C'est la fin d'une petite trêve d'insouciance créée par l'absence de ma mère à Paris. Quatre semaines de vacances pour elle dans le centre de la France, où elle a mis à rude épreuve les nerfs des personnes de la famille qui l'avaient prise en charge. Je crois comprendre d'ailleurs que son retour est plutôt précipité - elle a fait une fugue une nuit, son état s'aggraverait, elle aurait de nouveaux symptômes - bref, il est temps qu'elle retourne chez elle.
Je ne sais dans quel état je vais la trouver demain soir, quand je passerai la voir en toute fin de soirée. Je ne suis pas très inquiet, j'ai la conviction que l'éloigner de son cadre habituel, comme cela a été fait cet été, contribue à la rendre encore plus folle, et j'espère qu'en quelques jours chez elle, elle retrouvera son calme, ses repères, les objets du quotidien qu'elle commente chaque jour de la même façon, ses plantes, ses photos, ses rituels, sa télévision, etc.

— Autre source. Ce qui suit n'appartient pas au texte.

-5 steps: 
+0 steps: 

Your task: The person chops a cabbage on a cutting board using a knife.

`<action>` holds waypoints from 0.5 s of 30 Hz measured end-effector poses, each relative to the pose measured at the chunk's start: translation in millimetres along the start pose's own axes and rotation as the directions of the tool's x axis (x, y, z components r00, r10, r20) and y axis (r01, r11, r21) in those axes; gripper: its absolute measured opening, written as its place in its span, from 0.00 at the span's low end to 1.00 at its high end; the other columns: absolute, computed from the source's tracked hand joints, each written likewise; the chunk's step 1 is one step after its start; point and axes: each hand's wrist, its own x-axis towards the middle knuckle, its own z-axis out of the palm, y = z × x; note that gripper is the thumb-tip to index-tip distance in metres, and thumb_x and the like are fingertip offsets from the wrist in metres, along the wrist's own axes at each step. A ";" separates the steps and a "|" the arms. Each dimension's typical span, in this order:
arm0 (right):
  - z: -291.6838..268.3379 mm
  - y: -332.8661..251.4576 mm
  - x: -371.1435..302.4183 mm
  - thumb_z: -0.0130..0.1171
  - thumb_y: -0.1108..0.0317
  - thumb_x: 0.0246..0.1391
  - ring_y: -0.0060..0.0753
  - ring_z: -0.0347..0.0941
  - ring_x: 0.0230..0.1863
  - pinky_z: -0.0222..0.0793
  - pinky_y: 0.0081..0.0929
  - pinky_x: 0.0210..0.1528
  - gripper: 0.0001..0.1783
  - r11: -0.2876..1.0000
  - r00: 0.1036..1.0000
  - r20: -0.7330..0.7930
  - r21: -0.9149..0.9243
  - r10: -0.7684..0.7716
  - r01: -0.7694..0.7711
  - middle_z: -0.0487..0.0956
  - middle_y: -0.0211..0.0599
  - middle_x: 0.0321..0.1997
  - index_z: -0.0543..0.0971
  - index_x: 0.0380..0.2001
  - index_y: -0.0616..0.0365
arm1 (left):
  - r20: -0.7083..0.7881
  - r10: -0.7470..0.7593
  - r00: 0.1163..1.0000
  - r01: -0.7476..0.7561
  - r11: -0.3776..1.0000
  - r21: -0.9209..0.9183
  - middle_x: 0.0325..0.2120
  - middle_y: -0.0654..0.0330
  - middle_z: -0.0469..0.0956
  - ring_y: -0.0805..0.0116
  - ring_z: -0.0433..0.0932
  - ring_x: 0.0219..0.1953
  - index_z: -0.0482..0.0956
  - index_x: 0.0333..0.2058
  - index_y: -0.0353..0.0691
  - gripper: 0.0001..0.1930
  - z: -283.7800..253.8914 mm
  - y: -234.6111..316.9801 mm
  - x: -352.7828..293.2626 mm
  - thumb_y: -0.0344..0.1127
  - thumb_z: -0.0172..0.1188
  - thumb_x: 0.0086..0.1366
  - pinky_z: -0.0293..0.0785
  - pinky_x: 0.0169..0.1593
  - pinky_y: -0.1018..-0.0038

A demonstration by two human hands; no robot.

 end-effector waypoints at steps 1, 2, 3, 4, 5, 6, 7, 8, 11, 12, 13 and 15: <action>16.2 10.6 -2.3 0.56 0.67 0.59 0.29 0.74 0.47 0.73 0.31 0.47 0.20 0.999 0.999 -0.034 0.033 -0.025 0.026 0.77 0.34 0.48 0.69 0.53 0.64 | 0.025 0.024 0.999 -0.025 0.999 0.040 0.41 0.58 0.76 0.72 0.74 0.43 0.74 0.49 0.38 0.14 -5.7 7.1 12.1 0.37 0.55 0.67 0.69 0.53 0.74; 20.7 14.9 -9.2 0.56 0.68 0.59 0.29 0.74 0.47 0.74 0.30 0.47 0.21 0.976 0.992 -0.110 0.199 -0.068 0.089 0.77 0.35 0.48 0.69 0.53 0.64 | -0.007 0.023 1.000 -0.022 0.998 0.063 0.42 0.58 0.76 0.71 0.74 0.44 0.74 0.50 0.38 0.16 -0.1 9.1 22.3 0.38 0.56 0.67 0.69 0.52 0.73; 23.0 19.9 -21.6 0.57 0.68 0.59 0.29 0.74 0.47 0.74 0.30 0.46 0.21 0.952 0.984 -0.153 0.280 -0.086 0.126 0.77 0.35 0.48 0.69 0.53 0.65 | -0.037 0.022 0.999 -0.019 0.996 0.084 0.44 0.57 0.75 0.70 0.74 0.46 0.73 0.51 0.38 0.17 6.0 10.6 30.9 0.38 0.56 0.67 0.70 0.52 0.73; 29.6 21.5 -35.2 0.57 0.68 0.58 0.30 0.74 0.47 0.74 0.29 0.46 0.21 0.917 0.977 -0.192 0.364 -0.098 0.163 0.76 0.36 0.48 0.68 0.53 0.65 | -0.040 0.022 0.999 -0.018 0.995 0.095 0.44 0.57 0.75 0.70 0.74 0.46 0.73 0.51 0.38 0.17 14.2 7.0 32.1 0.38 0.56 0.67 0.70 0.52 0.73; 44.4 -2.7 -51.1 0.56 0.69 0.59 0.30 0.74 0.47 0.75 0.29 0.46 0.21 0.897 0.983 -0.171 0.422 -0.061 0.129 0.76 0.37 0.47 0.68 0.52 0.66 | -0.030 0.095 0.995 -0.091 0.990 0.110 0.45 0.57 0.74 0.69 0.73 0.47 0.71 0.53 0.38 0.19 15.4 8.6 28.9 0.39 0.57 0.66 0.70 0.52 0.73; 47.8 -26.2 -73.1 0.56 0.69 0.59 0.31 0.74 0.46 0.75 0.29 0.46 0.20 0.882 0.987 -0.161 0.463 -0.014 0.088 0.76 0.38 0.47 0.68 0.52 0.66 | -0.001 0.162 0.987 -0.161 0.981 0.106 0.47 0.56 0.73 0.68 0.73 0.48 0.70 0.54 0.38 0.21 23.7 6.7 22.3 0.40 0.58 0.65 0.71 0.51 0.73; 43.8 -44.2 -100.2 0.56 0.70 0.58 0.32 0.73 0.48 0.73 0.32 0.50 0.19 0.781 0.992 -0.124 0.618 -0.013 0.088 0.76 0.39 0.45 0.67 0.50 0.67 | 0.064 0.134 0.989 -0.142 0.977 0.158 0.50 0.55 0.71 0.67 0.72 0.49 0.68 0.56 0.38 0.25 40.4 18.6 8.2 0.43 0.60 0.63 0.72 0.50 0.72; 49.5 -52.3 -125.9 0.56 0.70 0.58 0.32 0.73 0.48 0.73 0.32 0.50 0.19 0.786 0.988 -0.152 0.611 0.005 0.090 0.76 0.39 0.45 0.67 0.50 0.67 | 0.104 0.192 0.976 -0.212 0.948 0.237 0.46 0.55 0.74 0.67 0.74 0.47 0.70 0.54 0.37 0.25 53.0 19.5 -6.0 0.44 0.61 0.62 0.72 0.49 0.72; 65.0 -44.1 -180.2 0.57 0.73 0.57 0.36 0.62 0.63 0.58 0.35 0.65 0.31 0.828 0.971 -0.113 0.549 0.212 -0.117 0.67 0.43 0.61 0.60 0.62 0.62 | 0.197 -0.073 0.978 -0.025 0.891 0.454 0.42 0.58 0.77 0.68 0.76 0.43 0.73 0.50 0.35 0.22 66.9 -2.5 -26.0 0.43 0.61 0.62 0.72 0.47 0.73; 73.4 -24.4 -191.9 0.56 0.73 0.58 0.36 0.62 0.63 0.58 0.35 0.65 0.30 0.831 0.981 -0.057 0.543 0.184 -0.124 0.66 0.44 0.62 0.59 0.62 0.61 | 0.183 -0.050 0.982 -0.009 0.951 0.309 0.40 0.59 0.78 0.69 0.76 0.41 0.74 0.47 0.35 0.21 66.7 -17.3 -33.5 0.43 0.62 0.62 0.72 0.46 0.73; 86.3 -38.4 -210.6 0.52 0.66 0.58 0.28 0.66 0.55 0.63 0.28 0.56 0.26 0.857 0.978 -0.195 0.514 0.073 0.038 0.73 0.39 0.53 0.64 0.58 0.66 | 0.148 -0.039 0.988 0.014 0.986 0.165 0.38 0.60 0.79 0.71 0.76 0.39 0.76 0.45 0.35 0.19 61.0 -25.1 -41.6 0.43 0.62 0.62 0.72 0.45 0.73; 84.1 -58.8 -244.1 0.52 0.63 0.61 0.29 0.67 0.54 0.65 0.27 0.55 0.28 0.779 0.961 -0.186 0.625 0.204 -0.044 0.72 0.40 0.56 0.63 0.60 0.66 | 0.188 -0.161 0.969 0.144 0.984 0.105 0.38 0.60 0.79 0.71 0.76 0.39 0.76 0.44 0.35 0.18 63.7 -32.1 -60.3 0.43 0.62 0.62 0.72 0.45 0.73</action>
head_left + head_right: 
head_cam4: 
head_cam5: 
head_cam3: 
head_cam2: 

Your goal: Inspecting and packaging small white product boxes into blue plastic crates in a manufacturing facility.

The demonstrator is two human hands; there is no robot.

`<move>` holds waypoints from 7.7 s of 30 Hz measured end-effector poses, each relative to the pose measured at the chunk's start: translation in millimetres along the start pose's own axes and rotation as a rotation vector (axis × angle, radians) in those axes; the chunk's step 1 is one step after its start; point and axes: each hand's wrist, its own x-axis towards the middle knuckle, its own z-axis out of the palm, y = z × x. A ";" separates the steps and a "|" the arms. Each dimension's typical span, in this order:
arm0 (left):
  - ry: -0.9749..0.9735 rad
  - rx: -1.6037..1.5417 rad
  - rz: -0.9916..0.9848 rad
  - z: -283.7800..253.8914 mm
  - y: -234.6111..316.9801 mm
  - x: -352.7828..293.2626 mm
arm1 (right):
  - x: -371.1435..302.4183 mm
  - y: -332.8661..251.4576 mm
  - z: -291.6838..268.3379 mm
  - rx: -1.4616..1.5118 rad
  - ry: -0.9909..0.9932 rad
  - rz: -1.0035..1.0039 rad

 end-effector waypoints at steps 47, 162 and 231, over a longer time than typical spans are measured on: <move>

Je pense aussi que beaucoup de personnes bien intentionnées sous-estiment l'énergie que cela demande à ma mère de lutter contre son fond dépressif, sa lassitude chronique, pour faire bonne figure en société, ce qu'elle réussit par ailleurs à merveille. Alors qu'elle aimerait bien juste tout laisser tomber, et qu'on cesse de l'emmerder.
La dernière fois que je l'ai vue, nous avons vécus ensemble cette scènette amusante dans un sens, mais pathétique quand on songe au degré de renoncement où l'accablement d'être en vie peut la conduire.
En sortant de l'ascenseur sur son palier, j'entendais déjà le son de sa télévision qui devait hurler dans son appartement. J'arrive chez elle, elle est là dans l'obscurité comme souvent, l'air fatigué, se tenant dans l'espace qui distribue sa chambre, la cuisine et le salon. Elle est appuyée au mur.
-"C'est fort la télévision ce soir", lui dis-je en grimaçant.
-"Ah mais ce n'est pas moi, c'est eux!", réplique-t-elle en montrant le salon où se tient la télévision, apparemment vexée qu'on puisse l'imaginer complice de ce vacarme. Sans doute une légère surprise dut se lire sur mon visage, qu'elle prit pour de la suspicion. Elle insiste :
-" Je t'assure, moi je ne m'en occupais même pas, j'étais là." Elle désigne sa chambre à coucher cette fois.
-"Mais tu sais qu'avec la télécommande tu peux baisser le son, n'est-ce pas?"
Et c'est là que venant des profondeurs d'elle-même, un ton de supplique habille son abattement.
-"Oh, dis leur, toi! " Pointant du menton le salon, secouant la tête pour signifier : c'est au-dessus de mes forces."Moi je n'ai pas envie d'aller les voir pour ça."